As Presbyterians, I’m sure that gets under your skin a bit. The eternal tension between God’s sovereignty and our freedom has placed Calvinists on the side of God’s sovereignty. Yes, God could have just wiped away Pharaoh, sent angels to release the slaves, and set up a water slide to the land of milk and honey. But in this story, God does not do that. For reasons I cannot fathom, God needs Moses to carry out the plan. Moses protests four times, the last time with a flat out rejection, “Please send someone else.” God doesn’t do that. God doesn’t go to the next person on the list. There isn’t one. Moses is the list.

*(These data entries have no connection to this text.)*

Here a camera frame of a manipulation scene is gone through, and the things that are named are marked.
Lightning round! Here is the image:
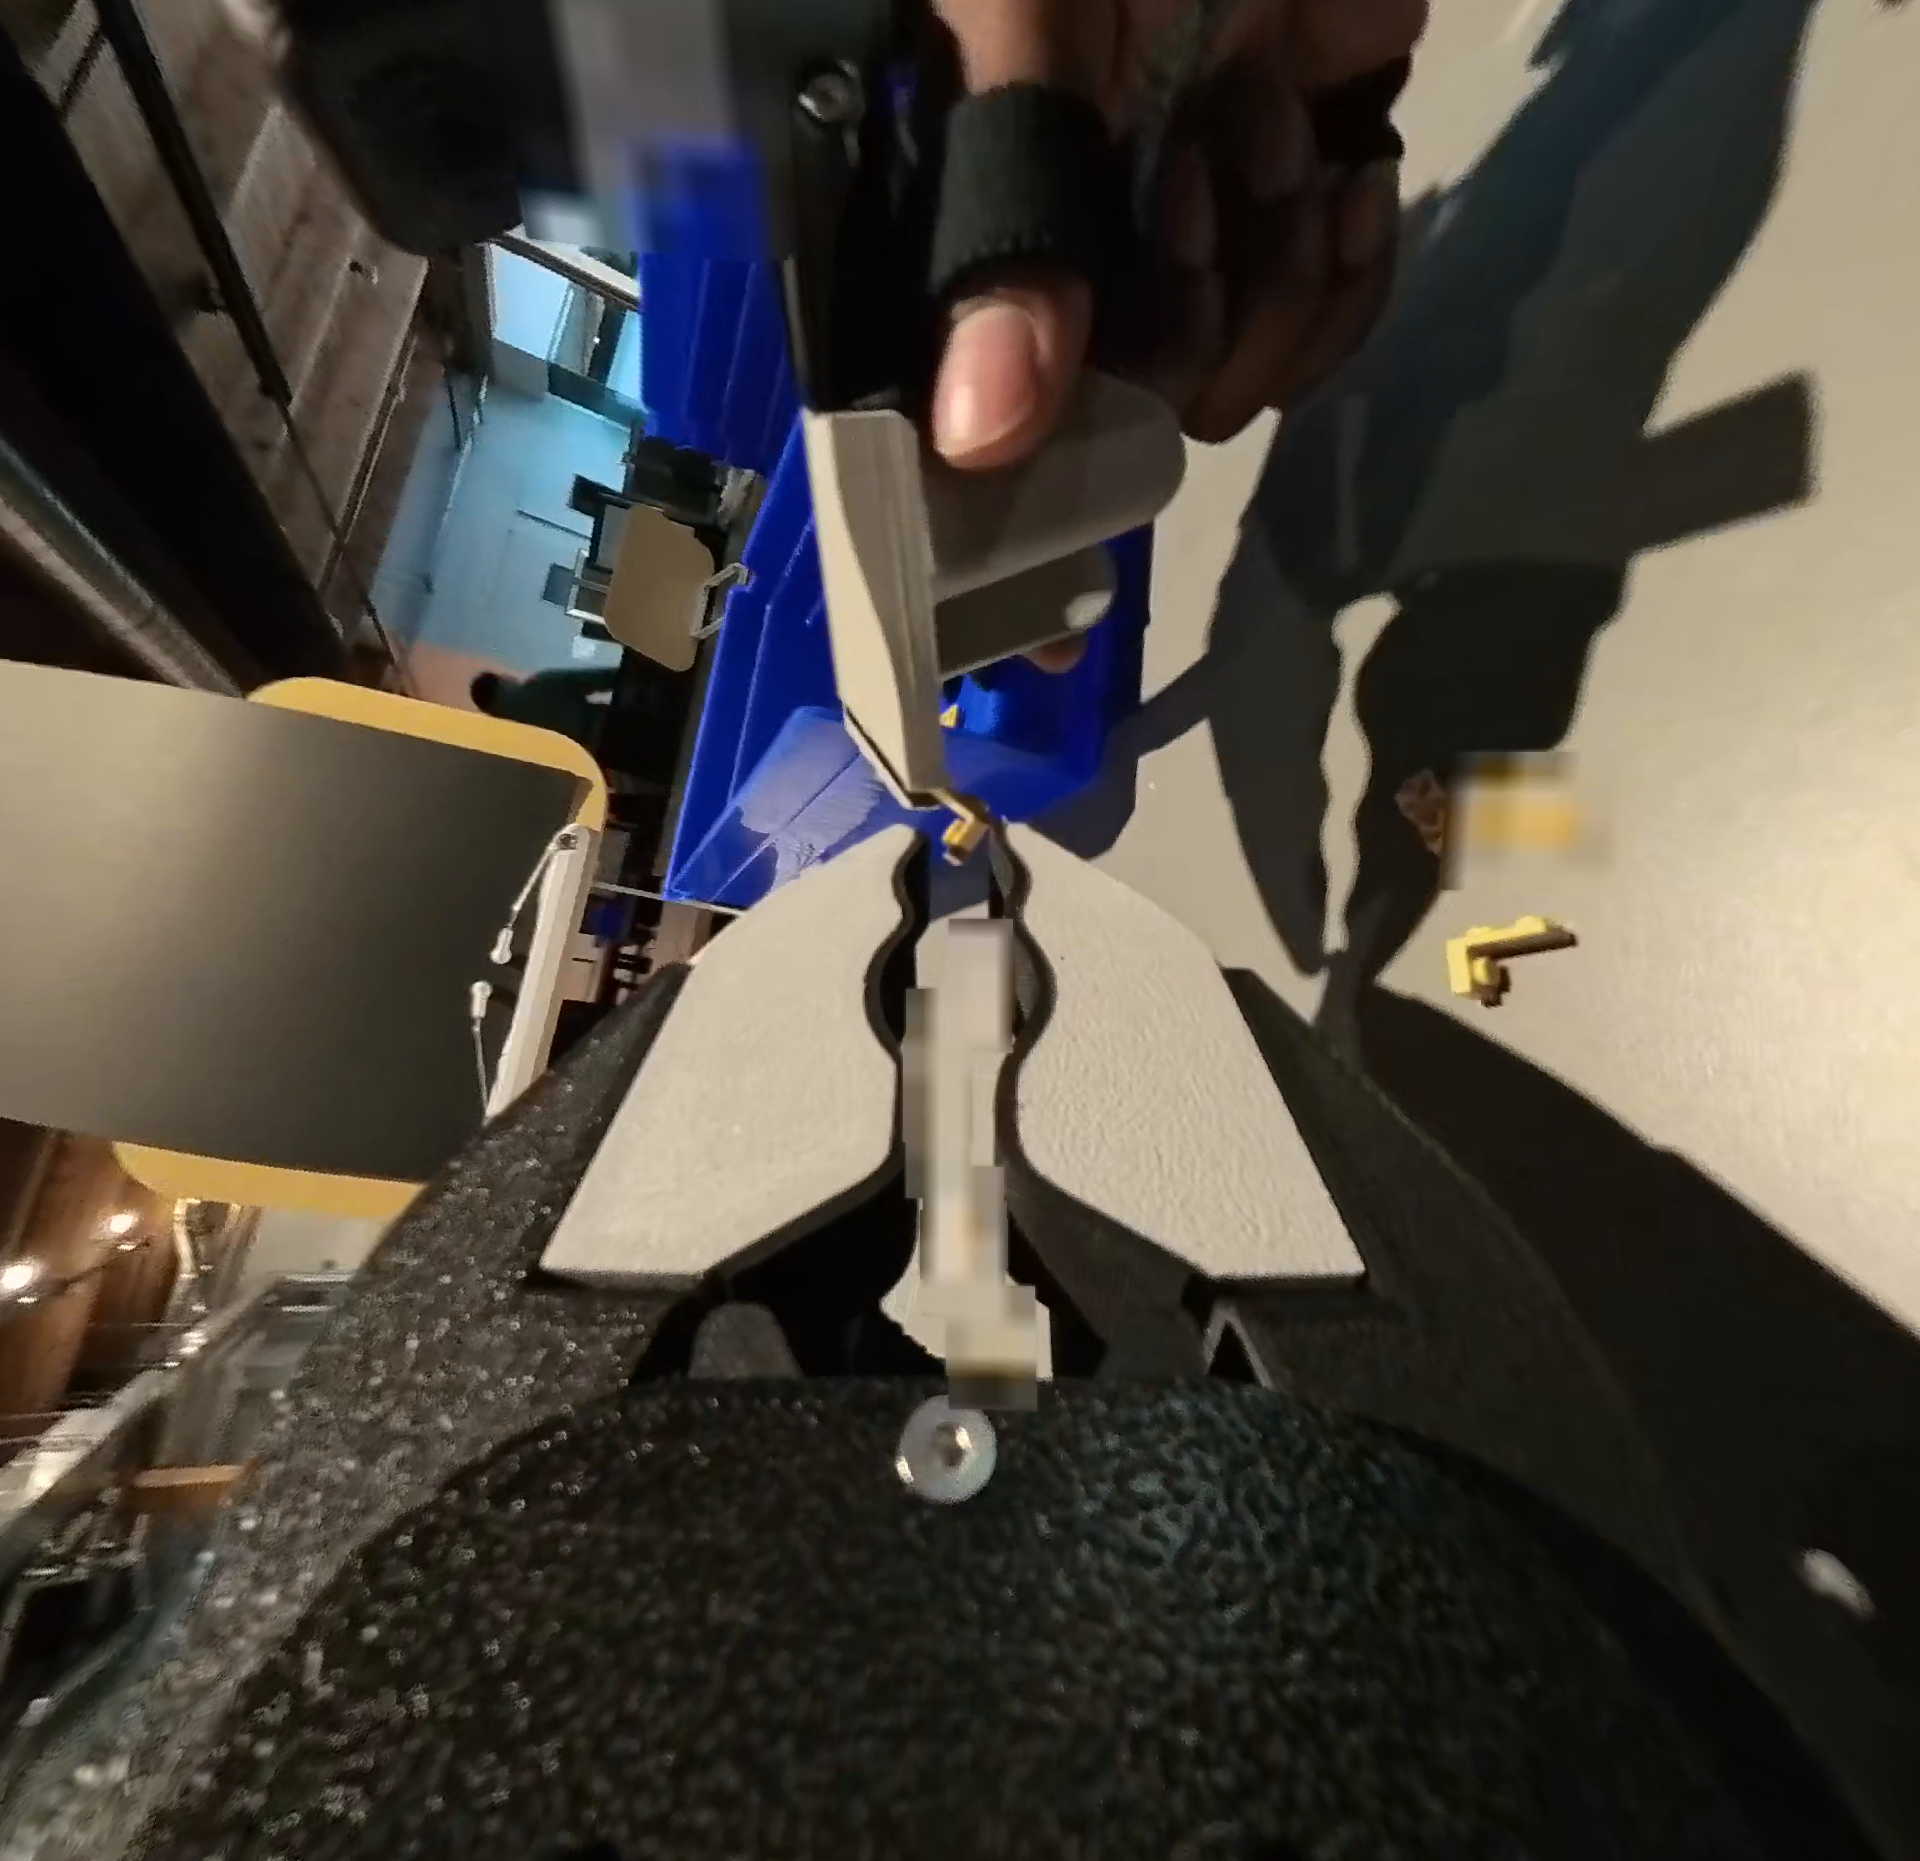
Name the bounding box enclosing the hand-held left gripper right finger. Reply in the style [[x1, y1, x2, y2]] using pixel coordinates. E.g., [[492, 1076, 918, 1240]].
[[999, 825, 1370, 1281]]

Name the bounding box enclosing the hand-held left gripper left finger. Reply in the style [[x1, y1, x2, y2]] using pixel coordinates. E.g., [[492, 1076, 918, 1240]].
[[539, 832, 921, 1281]]

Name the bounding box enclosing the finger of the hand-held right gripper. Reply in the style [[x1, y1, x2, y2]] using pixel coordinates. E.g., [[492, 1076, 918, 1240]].
[[908, 374, 1191, 683], [803, 410, 950, 812]]

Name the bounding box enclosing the blue plastic bin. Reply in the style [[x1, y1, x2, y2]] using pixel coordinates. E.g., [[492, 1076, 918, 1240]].
[[659, 420, 1157, 919]]

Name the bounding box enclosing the grey desk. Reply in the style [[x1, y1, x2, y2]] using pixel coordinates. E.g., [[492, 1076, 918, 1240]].
[[1035, 0, 1920, 1832]]

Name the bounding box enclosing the person's right hand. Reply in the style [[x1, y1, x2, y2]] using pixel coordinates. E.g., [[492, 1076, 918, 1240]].
[[930, 0, 1421, 472]]

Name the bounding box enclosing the stack of blue bins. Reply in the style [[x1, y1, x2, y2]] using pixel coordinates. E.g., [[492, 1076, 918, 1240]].
[[637, 249, 803, 460]]

All God’s bets are on Moses and he’s bailing.

All God’s bets are on you. You have a unique ability to change the world in ways that only God can imagine. You have a passion that the world needs to come alive again. Your deepest delight in children, in story telling, in wood working, in medicine, in listening, in drawing, in music, in nature, in computers, in justice, in sports – I could go on – your deepest desires can meet the world’s greatest needs. You can liberate the captive, you can bring hope to the disenfranchised, you can point to peace in the midst of hatred. The thing you long to do most, broken as it may be or small as you may think it is, is the very thing the world needs to find purpose, to find peace, to find belonging.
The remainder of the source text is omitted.